In my data.frame, for each group in ID, I need to fill in values between the start and end value (W)
My data
> head(df, 23)
ID elevation code
1 1 150 <NA>
2 1 140 <NA>
3 1 130 W
4 1 120 <NA>
5 1 110 <NA>
6 1 120 <NA>
7 1 130 W
8 1 140 <NA>
9 1 150 <NA>
10 2 90 <NA>
11 2 80 <NA>
12 2 70 <NA>
13 2 66 W
14 2 60 <NA>
15 2 50 <NA>
16 2 66 W
17 2 70 <NA>
18 2 72 <NA>
19 2 68 W
20 2 65 <NA>
21 2 60 <NA>
22 2 68 W
23 2 70 <NA>
I want the final result to look like below
ID elevation code
1 1 150 <NA>
2 1 140 <NA>
3 1 130 W
4 1 120 W
5 1 110 W
6 1 120 W
7 1 130 W
8 1 140 <NA>
9 1 150 <NA>
10 2 90 <NA>
11 2 80 <NA>
12 2 70 <NA>
13 2 66 W
14 2 60 W
15 2 50 W
16 2 66 W
17 2 70 <NA>
18 2 72 <NA>
19 2 68 W
20 2 65 W
21 2 60 W
22 2 68 W
23 2 70 <NA>
I tried many things but my trials were not successful.

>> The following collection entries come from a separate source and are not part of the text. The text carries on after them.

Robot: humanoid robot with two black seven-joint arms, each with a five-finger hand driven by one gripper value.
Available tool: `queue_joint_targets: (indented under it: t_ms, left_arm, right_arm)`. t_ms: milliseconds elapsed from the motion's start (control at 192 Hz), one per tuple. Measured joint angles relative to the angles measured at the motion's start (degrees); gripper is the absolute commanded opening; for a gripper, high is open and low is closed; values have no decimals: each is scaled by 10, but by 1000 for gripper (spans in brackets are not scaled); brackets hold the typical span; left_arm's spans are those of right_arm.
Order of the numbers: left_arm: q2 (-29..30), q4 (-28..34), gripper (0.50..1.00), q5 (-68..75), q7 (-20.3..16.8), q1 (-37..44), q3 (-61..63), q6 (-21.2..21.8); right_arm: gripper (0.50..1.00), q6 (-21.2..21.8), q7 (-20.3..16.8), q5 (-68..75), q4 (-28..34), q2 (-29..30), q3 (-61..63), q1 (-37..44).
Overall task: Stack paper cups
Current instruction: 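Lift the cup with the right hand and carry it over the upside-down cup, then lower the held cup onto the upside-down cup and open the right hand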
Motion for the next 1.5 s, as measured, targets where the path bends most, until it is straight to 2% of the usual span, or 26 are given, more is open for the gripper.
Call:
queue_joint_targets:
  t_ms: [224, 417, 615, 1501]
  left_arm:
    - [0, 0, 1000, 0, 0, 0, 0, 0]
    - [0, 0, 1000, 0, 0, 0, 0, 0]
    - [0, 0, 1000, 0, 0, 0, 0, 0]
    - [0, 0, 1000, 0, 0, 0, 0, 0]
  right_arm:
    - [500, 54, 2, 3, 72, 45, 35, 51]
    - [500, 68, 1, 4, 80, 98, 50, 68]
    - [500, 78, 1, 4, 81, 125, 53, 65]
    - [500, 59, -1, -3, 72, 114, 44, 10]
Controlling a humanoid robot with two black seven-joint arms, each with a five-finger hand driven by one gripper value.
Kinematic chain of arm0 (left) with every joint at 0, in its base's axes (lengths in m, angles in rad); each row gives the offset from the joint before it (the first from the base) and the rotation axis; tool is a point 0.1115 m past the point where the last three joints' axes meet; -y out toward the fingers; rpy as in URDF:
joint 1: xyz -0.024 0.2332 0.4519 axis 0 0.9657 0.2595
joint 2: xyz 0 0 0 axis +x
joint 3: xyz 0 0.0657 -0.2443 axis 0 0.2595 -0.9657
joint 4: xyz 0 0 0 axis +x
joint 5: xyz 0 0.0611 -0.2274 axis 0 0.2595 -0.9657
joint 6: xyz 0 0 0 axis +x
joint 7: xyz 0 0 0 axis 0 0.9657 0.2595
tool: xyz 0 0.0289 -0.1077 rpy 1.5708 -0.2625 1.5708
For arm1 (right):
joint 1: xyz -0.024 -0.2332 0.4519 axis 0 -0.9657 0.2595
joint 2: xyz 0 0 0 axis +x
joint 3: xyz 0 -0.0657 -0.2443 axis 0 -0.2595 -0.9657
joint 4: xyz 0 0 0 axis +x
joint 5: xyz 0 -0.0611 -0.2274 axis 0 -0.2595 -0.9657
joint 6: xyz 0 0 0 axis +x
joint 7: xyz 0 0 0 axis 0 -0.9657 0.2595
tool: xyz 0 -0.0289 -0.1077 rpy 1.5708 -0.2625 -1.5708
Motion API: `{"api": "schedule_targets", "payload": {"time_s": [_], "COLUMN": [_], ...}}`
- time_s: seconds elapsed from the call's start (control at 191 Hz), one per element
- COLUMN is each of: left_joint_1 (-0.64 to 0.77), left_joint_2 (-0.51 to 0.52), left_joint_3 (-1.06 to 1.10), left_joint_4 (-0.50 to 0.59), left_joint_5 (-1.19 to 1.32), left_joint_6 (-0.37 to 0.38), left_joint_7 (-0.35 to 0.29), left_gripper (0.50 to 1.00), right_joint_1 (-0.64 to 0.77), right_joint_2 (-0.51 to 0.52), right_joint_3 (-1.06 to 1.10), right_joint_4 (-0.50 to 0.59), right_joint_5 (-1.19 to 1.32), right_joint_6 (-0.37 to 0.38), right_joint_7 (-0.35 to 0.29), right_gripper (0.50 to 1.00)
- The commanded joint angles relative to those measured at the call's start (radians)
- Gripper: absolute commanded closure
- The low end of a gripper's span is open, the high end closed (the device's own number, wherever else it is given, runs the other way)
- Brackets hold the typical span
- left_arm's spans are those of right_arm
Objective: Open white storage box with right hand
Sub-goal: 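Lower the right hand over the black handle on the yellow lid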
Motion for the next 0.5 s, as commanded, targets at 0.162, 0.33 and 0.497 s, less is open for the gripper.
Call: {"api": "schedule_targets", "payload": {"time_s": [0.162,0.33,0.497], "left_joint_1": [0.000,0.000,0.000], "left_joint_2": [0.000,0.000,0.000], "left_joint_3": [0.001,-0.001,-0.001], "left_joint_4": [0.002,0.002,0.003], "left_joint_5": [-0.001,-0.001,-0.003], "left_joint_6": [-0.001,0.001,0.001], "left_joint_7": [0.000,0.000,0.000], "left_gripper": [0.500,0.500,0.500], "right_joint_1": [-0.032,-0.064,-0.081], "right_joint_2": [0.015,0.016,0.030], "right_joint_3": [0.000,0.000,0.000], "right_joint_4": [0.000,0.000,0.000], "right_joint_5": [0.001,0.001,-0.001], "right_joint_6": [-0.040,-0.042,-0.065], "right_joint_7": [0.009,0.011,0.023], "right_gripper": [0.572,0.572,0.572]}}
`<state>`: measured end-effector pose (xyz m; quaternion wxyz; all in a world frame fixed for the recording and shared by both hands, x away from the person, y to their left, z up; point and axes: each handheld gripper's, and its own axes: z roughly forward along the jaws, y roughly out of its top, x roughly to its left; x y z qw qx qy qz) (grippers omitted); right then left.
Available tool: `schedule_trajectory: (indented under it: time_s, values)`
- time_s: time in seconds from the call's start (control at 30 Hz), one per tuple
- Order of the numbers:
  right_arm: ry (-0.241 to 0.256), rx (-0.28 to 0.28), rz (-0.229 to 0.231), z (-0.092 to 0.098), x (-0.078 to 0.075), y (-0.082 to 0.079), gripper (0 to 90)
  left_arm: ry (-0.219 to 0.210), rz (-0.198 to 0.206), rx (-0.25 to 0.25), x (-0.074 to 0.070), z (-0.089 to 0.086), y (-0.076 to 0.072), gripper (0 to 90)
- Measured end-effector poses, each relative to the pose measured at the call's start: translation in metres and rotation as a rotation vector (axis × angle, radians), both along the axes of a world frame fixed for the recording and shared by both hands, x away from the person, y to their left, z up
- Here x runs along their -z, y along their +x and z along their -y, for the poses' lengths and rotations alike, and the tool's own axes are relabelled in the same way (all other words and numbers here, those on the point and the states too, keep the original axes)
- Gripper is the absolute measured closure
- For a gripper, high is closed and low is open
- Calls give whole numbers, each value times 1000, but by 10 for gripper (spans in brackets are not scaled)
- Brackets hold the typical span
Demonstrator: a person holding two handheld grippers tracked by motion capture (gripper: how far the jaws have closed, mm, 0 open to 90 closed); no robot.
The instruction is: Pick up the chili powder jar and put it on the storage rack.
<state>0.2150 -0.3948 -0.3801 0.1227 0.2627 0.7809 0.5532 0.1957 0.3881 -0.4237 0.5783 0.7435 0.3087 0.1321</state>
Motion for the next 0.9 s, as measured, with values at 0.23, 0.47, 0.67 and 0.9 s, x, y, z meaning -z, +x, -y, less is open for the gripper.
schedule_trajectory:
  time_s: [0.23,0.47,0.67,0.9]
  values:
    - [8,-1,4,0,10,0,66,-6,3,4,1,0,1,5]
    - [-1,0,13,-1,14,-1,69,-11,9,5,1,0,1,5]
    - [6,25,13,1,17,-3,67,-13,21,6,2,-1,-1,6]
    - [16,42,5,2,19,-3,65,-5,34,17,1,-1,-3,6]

Your help will be appreciated.
DATA
> dput(df)
structure(list(ID = c(1L, 1L, 1L, 1L, 1L, 1L, 1L, 1L, 1L, 2L,
2L, 2L, 2L, 2L, 2L, 2L, 2L, 2L, 2L, 2L, 2L, 2L, 2L), elevation = c(150L,
140L, 130L, 120L, 110L, 120L, 130L, 140L, 150L, 90L, 80L, 70L,
66L, 60L, 50L, 66L, 70L, 72L, 68L, 65L, 60L, 68L, 70L), code = c(NA,
NA, "W", NA, NA, NA, "W", NA, NA, NA, NA, NA, "W", NA, NA, "W",
NA, NA, "W", NA, NA, "W", NA)), class = "data.frame", row.names = c(NA,
-23L))
You could do:
df %>%
group_by(ID)%>%
mutate(code = coalesce(code, c(NA, "W")[cumsum(!is.na(code)) %% 2 + 1]))
ID elevation code
1 1 150 <NA>
2 1 140 <NA>
3 1 130 W
4 1 120 W
5 1 110 W
6 1 120 W
7 1 130 W
8 1 140 <NA>
9 1 150 <NA>
10 2 90 <NA>
11 2 80 <NA>
12 2 70 <NA>
13 2 66 W
14 2 60 W
15 2 50 W
16 2 66 W
17 2 70 <NA>
18 2 72 <NA>
19 2 68 W
20 2 65 W
21 2 60 W
22 2 68 W
23 2 70 <NA>
We can try replace
+ cumsum
df %>%
group_by(ID) %>%
mutate(code = replace(code, cumsum(!is.na(code)) %% 2 == 1, "W")) %>%
ungroup()
which gives
# A tibble: 23 x 3
ID elevation code
<int> <int> <chr>
1 1 150 NA
2 1 140 NA
3 1 130 W
4 1 120 W
5 1 110 W
6 1 120 W
7 1 130 W
8 1 140 NA
9 1 150 NA
10 2 90 NA
# ... with 13 more rows
You can create a helper function that creates a sequence between each start and end and assigns 'W'
to it.
assign_w <- function(code) {
inds <- which(code == 'W')
code[unlist(Map(seq, inds[c(TRUE, FALSE)], inds[c(FALSE, TRUE)]))] <- 'W'
code
}
and apply it for each ID
:
library(dplyr)
df %>%
group_by(ID) %>%
mutate(result = assign_w(code)) %>%
ungroup
# ID elevation code result
#1 1 150 <NA> <NA>
#2 1 140 <NA> <NA>
#3 1 130 W W
#4 1 120 <NA> W
#5 1 110 <NA> W
#6 1 120 <NA> W
#7 1 130 W W
#8 1 140 <NA> <NA>
#9 1 150 <NA> <NA>
#10 2 90 <NA> <NA>
#11 2 80 <NA> <NA>
#12 2 70 <NA> <NA>
#13 2 66 W W
#14 2 60 <NA> W
#15 2 50 <NA> W
#16 2 66 W W
#17 2 70 <NA> <NA>
#18 2 72 <NA> <NA>
#19 2 68 W W
#20 2 65 <NA> W
#21 2 60 <NA> W
#22 2 68 W W
#23 2 70 <NA> <NA>
library(dplyr)
df %>%
group_by(ID) %>%
mutate(water_flag = (1 * !is.na(code)) * if_else(elevation < lag(elevation, default = 0), 1, -1),
water = if_else(cumsum(water_flag) == 1, "W", NA_character_))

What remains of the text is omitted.